***** Source material

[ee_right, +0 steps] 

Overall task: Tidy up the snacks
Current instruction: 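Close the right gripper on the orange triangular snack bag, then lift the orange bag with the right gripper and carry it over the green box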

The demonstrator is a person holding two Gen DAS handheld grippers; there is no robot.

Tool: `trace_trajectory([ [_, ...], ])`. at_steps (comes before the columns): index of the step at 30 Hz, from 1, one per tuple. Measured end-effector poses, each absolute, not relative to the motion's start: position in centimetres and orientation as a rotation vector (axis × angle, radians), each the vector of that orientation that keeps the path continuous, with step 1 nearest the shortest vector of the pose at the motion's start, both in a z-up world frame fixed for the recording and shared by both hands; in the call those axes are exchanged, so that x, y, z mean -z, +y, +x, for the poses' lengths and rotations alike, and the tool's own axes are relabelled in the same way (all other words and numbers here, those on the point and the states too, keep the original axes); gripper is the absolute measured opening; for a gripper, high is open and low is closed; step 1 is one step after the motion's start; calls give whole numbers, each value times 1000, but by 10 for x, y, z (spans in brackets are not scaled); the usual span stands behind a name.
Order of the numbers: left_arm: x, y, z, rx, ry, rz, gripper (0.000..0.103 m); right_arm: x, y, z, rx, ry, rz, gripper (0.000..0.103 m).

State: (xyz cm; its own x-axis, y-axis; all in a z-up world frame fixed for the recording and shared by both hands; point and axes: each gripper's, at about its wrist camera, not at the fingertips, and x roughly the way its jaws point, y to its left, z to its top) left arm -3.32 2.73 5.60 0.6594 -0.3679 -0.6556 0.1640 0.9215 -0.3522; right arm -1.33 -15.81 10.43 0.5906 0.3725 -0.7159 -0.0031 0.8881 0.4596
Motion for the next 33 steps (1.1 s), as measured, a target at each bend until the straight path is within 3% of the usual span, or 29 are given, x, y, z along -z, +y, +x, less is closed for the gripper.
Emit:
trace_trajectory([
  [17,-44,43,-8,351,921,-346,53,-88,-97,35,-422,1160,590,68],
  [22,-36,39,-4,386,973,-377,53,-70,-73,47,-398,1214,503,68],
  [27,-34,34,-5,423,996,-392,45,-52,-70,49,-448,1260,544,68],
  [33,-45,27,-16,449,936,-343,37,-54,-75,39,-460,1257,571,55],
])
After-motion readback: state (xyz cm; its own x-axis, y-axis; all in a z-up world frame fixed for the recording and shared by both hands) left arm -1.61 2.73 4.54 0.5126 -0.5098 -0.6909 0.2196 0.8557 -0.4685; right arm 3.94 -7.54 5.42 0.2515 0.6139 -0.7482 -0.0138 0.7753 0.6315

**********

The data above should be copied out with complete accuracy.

[ee_right, +0 steps] 

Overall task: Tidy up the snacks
Current instruction: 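Close the right gripper on the orange triangular snack bag, then lift the orange bag with the right gripper and carry it over the green box
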
The demonstrator is a person holding two Gen DAS handheld grippers; there is no robot.

Tool: `trace_trajectory([ [_, ...], ])`. at_steps (comes before the columns): index of the step at 30 Hz, from 1, one per tuple. Measured end-effector poses, each absolute, not relative to the motion's start: position in centimetres and orientation as a rotation vector (axis × angle, radians), each the vector of that orientation that keeps the path continuous, with step 1 nearest the shortest vector of the pose at the motion's start, both in a z-up world frame fixed for the recording and shared by both hands; in the call those axes are exchanged, so that x, y, z mean -z, +y, +x, for the poses' lengths and rotations alike, and the tool's own axes are relabelled in the same way (all other words and numbers here, those on the point and the states too, keep the original axes); gripper is the absolute measured opening; for a gripper, high is open and low is closed; step 1 is one step after the motion's start; calls give whole numbers, each value times 1000, but by 10 for x, y, z (spans in brackets are not scaled); the usual span stands behind a name.
Order of the numbers: left_arm: x, y, z, rx, ry, rz, gripper (0.000..0.103 m); right_arm: x, y, z, rx, ry, rz, gripper (0.000..0.103 m).

State: (xyz cm; its own x-axis, y-axis; all in a z-up world frame fixed for the recording and shared by both hands; point and axes: each gripper's, at about its wrist camera, not at the fingertips, and x roughly the way its jaws point, y to its left, z to its top) left arm -3.32 2.73 5.60 0.6594 -0.3679 -0.6556 0.1640 0.9215 -0.3522; right arm -1.33 -15.81 10.43 0.5906 0.3725 -0.7159 -0.0031 0.8881 0.4596
Motion for the next 33 steps (1.1 s), as measured, a target at each bend until the straight path is within 3% of the usual span, or 29 are given, x, y, z along -z, +y, +x, less is closed for the gripper.
Emit:
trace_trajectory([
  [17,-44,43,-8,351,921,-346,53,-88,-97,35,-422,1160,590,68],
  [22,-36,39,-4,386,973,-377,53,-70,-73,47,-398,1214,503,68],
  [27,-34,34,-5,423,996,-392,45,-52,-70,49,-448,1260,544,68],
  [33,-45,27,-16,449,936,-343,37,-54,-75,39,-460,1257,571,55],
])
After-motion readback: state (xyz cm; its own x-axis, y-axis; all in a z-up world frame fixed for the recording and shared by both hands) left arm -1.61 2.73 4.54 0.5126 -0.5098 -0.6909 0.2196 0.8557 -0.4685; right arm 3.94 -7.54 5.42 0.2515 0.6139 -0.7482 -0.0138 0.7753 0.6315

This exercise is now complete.